:: Assignment ::
Given the listing that follows, report all lines in which the string "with" occurs.

Supplied material Start Marker

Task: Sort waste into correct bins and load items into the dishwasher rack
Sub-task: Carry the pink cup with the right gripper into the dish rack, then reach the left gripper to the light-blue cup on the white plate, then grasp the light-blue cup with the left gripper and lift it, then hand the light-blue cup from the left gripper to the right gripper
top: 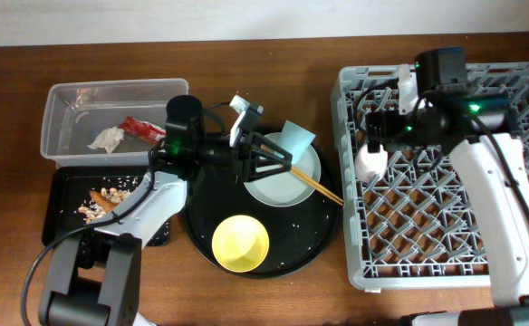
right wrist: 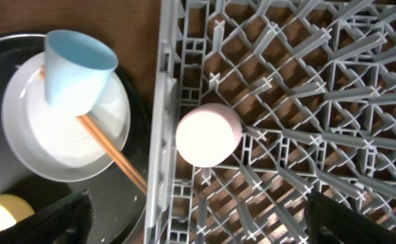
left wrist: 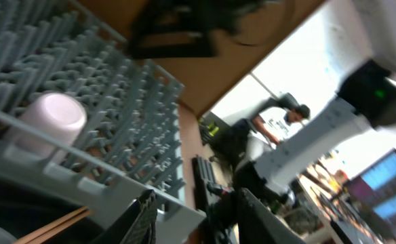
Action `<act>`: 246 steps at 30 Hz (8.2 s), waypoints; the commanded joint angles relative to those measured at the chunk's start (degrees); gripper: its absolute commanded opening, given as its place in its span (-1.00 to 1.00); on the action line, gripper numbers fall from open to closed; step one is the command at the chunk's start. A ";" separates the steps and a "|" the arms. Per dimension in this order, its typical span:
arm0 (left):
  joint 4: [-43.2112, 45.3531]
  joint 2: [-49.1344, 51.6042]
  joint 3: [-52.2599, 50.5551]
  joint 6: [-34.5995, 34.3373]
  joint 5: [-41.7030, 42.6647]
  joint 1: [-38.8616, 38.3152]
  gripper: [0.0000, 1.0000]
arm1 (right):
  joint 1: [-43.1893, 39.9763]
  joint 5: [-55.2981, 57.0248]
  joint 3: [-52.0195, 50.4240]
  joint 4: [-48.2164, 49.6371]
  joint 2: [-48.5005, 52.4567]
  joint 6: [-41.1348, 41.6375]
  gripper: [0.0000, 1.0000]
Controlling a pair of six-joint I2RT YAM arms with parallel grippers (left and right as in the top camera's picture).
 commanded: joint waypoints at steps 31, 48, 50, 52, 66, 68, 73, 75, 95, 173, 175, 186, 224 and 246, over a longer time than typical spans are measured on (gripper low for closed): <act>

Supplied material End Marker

:: Exercise answer ::
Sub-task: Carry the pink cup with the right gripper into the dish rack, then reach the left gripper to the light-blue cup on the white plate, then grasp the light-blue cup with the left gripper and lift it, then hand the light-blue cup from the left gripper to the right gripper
Controlling a pair of six-joint I2RT YAM arms with parallel grippers (left and right as in the top camera's picture).

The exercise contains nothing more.